» **Work instruction**
For this exercise, print the listing below exactly, without its pictures.

───

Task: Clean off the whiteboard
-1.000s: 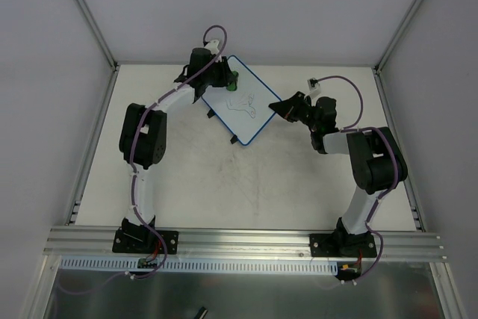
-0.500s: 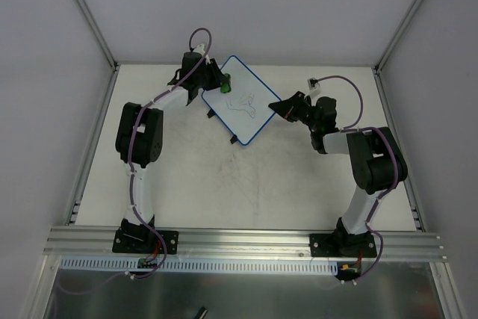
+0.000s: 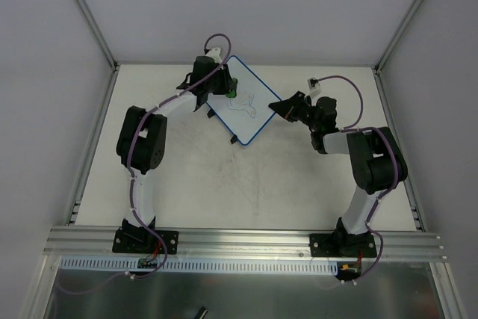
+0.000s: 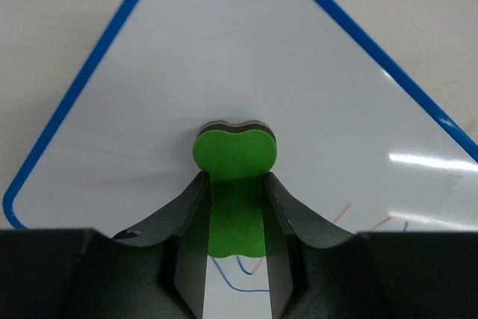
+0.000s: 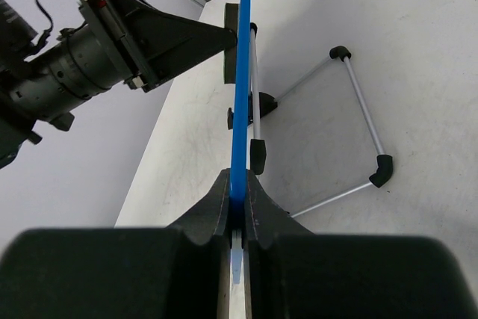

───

» **Task answer**
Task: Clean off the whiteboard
-1.000s: 
-0.500s: 
+0.000s: 
+0.000s: 
+0.000s: 

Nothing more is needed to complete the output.